Design and implementation of ColumnEnsembleForecaster

sktime / sktime

A unified framework for machine learning with time series

https://www.sktime.net

BSD 3-Clause "New" or "Revised" License

7.73k stars 1.32k forks source link

Design and implementation of ColumnEnsembleForecaster #1081

Closed GuzalBulatova closed 3 years ago

GuzalBulatova commented 3 years ago

References re-design of Theta Forecaster #854 Implements ThetaLinesTransformer #923

Describe the solution you'd like Implement ColumnEnsemble multivariate to univariate forecaster. It forecasts transformed data (pd.Dataframe returned by ThetaLinesTransformer) with Theta model's standard case where theta_coefficient = [0, 2]. Should return pd.Series - the average of the two forecasts (linear regression and SES with drift).

Related issues: Poor Theta model predictions #421 Implementation of AutoTheta Forecaster #738

Existing implementations:

in sktime sktime/forecasting/theta.py (theta parameter is assumed)

other implementations in R:

Theta https://rdrr.io/cran/forecast/man/thetaf.html
AutoTheta https://github.com/vangspiliot/AutoTheta/blob/master/code
M4 AutoTheta https://github.com/Mcompetitions/M4-methods/tree/master/260 - KaterinaKou
4Theta https://github.com/Mcompetitions/M4-methods/blob/master/4Theta method.R
(boxcox + theta) https://github.com/Mcompetitions/M4-methods/blob/master/260 - KaterinaKou/final_M4.R
Theta in statsmodels https://www.statsmodels.org/devel/examples/notebooks/generated/theta-model.html
differencing is implemented in https://alkaline-ml.com/pmdarima/_modules/pmdarima/utils/array.html#diff

Lovkush-A commented 3 years ago

Exciting to see the Theta stuff getting implemented!
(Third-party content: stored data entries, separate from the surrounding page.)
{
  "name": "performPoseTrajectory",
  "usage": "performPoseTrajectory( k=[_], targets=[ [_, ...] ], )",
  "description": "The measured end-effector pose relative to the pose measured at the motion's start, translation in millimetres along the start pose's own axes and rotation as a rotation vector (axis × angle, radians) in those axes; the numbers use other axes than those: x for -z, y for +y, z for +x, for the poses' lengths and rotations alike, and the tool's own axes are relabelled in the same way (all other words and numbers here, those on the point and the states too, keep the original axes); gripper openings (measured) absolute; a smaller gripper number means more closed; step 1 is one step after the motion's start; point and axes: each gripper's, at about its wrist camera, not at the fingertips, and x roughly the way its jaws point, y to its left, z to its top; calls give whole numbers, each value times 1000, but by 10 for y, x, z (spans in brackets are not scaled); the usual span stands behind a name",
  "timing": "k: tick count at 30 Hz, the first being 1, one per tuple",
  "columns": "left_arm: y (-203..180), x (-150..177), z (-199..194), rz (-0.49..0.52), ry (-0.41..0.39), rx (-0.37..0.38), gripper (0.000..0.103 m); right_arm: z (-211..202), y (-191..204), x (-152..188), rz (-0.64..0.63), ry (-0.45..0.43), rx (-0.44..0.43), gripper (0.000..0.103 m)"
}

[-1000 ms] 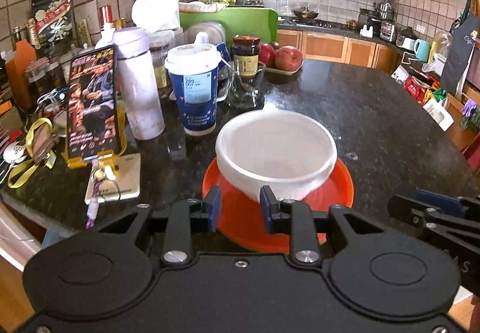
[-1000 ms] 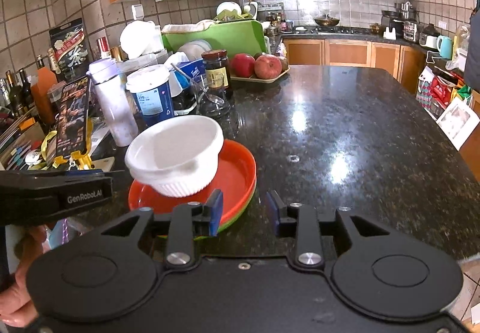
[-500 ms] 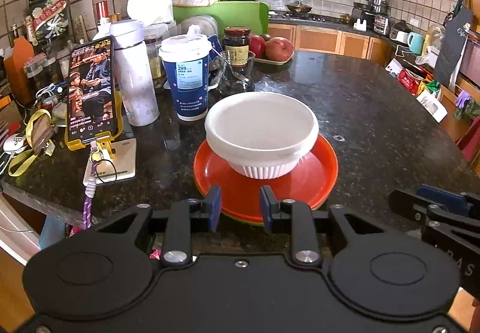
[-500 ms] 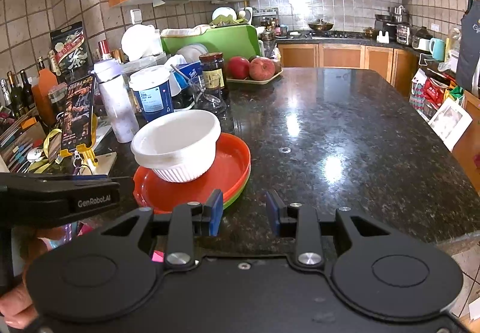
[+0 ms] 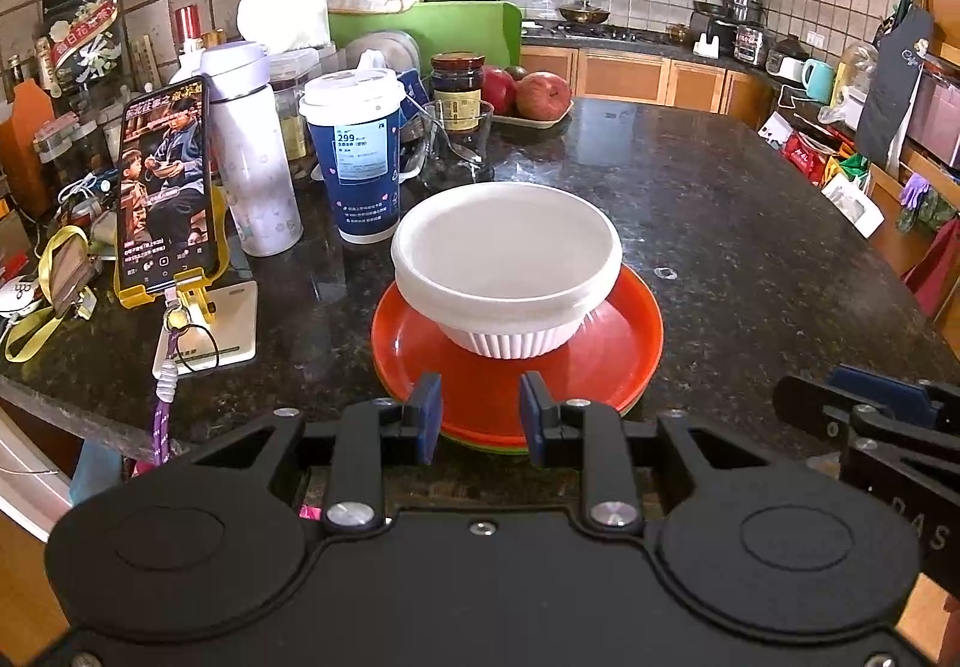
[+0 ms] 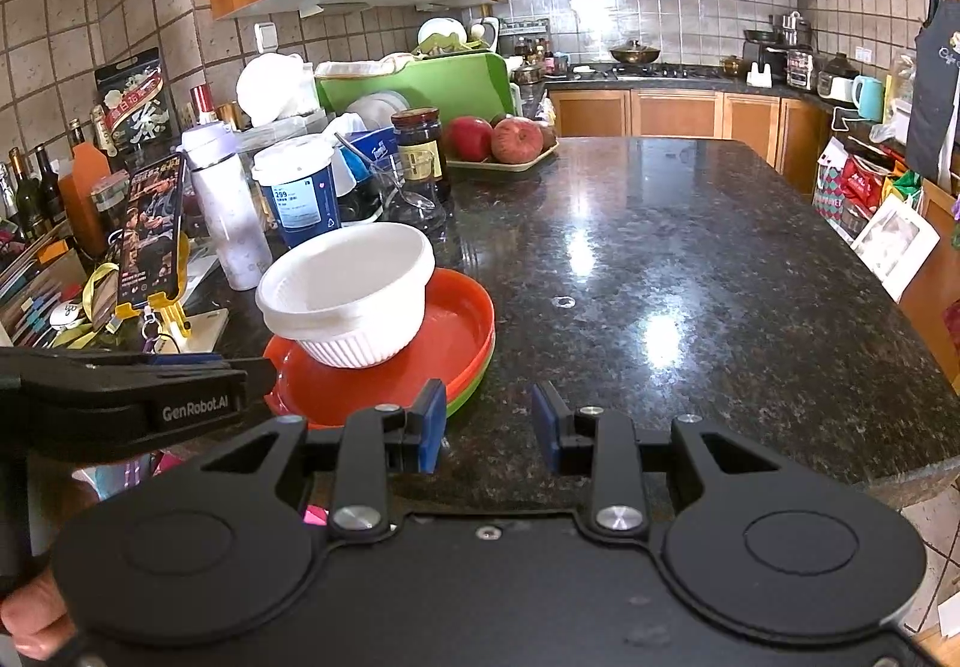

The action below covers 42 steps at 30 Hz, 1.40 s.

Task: Organize plates and bowls

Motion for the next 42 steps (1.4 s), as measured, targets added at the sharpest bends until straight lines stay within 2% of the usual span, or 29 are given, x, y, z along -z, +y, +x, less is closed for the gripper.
performPoseTrajectory(
  k=[42],
  targets=[
    [65, -85, 124, 1, 15, 16, 37, 137, 2, -73, -1, 17, -6, 34]
  ],
)
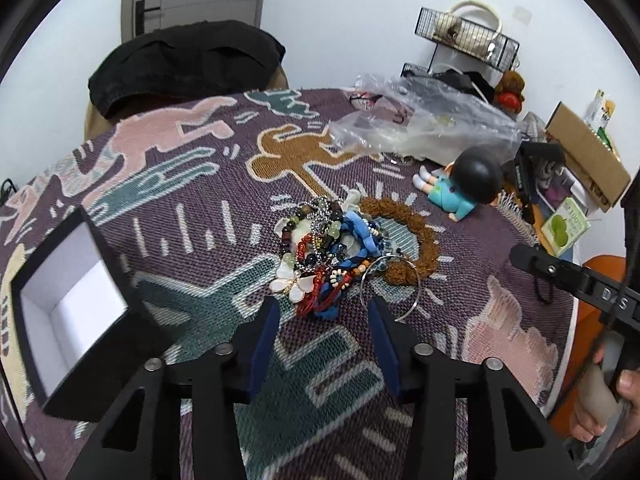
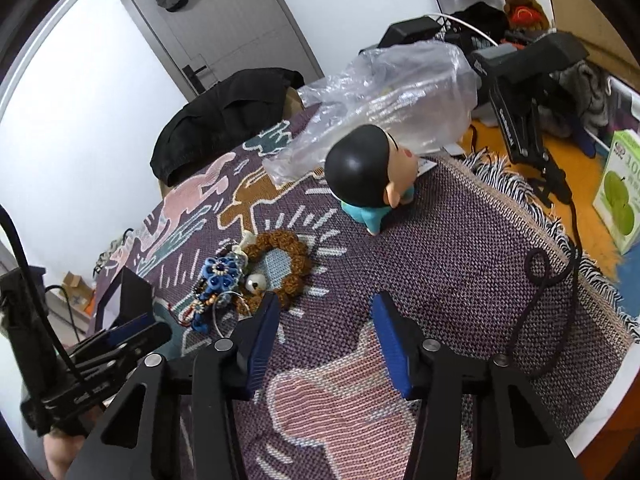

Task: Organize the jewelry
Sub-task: 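Move both tools down toward the jewelry pile, then grasp the red string bracelet with the left tool while the right tool grasps a silver earring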

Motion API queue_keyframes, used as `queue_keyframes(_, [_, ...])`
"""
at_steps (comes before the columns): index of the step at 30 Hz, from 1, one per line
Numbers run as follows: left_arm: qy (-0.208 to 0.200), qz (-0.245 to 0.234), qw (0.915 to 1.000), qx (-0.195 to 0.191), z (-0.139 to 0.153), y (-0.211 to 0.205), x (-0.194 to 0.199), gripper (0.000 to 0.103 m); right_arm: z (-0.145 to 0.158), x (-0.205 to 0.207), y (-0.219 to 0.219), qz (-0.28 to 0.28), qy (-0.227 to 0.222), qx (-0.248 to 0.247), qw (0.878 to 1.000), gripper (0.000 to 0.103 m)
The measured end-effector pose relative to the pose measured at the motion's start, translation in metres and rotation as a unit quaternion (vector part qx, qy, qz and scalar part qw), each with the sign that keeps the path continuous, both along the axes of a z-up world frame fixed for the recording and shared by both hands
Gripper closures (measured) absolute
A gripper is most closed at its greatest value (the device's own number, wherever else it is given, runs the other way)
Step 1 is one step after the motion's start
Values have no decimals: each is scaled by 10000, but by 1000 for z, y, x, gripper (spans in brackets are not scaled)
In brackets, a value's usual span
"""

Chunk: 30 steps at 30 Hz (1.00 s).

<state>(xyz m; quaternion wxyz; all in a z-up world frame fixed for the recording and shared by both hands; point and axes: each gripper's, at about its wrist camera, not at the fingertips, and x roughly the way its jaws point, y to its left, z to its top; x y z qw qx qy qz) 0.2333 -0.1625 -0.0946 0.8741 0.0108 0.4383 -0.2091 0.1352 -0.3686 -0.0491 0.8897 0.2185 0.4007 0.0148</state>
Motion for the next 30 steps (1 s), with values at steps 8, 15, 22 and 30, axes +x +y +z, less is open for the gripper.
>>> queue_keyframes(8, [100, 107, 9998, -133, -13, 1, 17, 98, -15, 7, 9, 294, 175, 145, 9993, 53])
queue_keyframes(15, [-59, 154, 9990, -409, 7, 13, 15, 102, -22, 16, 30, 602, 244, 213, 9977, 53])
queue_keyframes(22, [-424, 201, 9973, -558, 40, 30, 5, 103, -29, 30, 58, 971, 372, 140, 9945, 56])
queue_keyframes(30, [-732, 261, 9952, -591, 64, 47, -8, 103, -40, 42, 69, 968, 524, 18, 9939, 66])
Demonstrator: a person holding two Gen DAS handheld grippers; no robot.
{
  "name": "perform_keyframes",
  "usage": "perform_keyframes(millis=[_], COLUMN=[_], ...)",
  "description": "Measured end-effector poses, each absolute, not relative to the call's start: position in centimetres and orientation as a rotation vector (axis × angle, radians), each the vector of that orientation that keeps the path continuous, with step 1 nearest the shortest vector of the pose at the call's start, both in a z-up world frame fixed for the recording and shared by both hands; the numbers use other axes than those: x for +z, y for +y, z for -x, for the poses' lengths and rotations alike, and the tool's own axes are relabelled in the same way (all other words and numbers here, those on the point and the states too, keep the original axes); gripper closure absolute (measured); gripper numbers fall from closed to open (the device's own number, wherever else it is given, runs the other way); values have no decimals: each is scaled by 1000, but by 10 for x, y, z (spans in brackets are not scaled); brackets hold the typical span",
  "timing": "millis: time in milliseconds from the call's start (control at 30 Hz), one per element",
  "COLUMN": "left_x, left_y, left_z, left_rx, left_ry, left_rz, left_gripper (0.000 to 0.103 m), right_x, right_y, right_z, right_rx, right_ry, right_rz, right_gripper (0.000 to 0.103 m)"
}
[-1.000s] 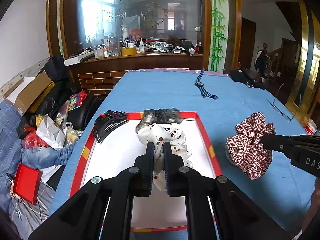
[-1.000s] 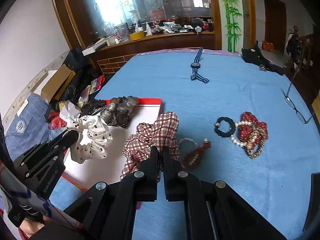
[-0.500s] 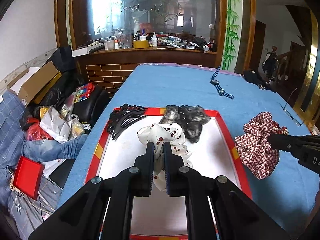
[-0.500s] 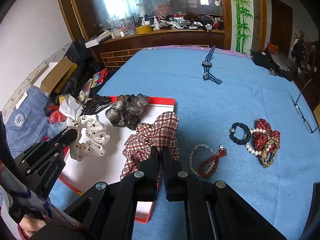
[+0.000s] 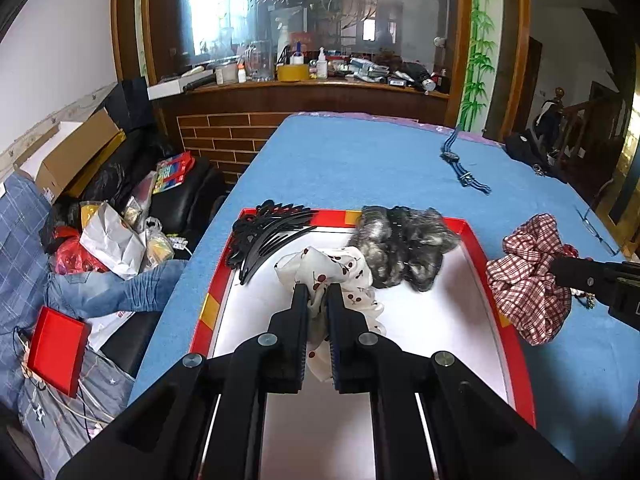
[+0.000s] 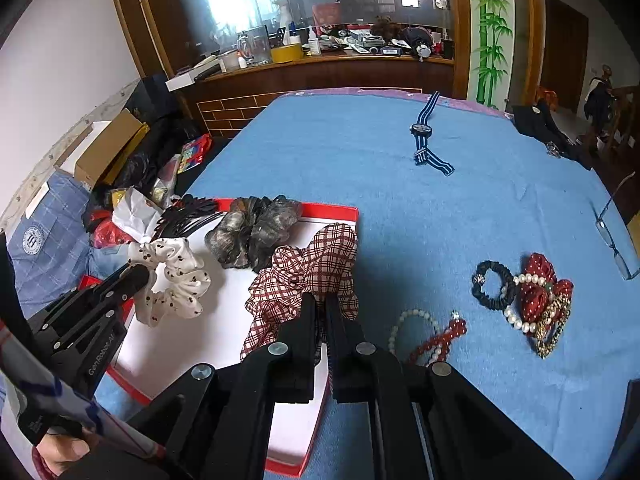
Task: Organize jewelry
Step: 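Carry white scrunchie into the tray with left gripper while right gripper drops plaid scrunchie there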
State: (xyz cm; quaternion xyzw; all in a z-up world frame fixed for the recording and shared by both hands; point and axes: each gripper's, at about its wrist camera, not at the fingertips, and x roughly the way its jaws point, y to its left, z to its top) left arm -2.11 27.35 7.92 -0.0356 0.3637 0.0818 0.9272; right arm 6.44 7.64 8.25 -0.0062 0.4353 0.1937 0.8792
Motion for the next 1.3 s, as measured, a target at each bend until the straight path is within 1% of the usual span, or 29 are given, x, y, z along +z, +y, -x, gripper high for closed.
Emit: perform_keyframes(millis=[400, 1033, 1100, 1133, 1167, 1233, 1300], left_x=[64, 47, 47, 47, 47, 49, 51], left_y=[296, 304, 305, 306, 306, 306, 305], left_z=[-22, -38, -38, -37, -37, -36, -35], left_rx=[170, 205, 202, 201, 200, 202, 204], left_ry=[829, 854, 854, 853, 851, 843, 837], left_rz=[102, 91, 97, 100, 102, 99, 94], left_gripper=[94, 94, 92, 89, 84, 76, 76], right_x=[68, 28, 25, 25, 25, 26, 29], right_y=[99, 122, 121, 120, 120, 118, 116], right_z=[-101, -140, -142, -143, -143, -143, -141], right_rx=[389, 367, 364, 361, 361, 365, 369], right_ry=[938, 1000, 1006, 1006, 1006, 1009, 1008], right_rz=[55, 112, 109, 109, 105, 100, 86], right_gripper=[97, 97, 96, 96, 96, 95, 95])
My comments/questions/suggestions

Most important is what is the difference between this and the EnsembleForecaster that already exists? Your design looks very similar to that. Also, based on my understanding of AutoTheta, the current EnsembleForecaster does most of what we want. The only change is to create more aggfuncs:
- weighted mean, not just mean. this would involve adding some way for user to input the weights
- some kind of 'multiplicative' aggregation. This was in the AutoTheta paper. I do not know what it precisely means, but should not be too hard to find out.
In my opinion, the PR #1082 is better for discussing code that is written and pushed, and this issue is better for discussing designs. If you agree, I suggest the following:
- Renaming this issue to something like 'Design and implementation of Col...Forecaster' to make it more distinct from the PR's name
- Move your class design from the PR as a comment in this issue)
I like the thorough list of references!

Lovkush-A commented 3 years ago

Most important is what is the difference between this and the EnsembleForecaster that already exists?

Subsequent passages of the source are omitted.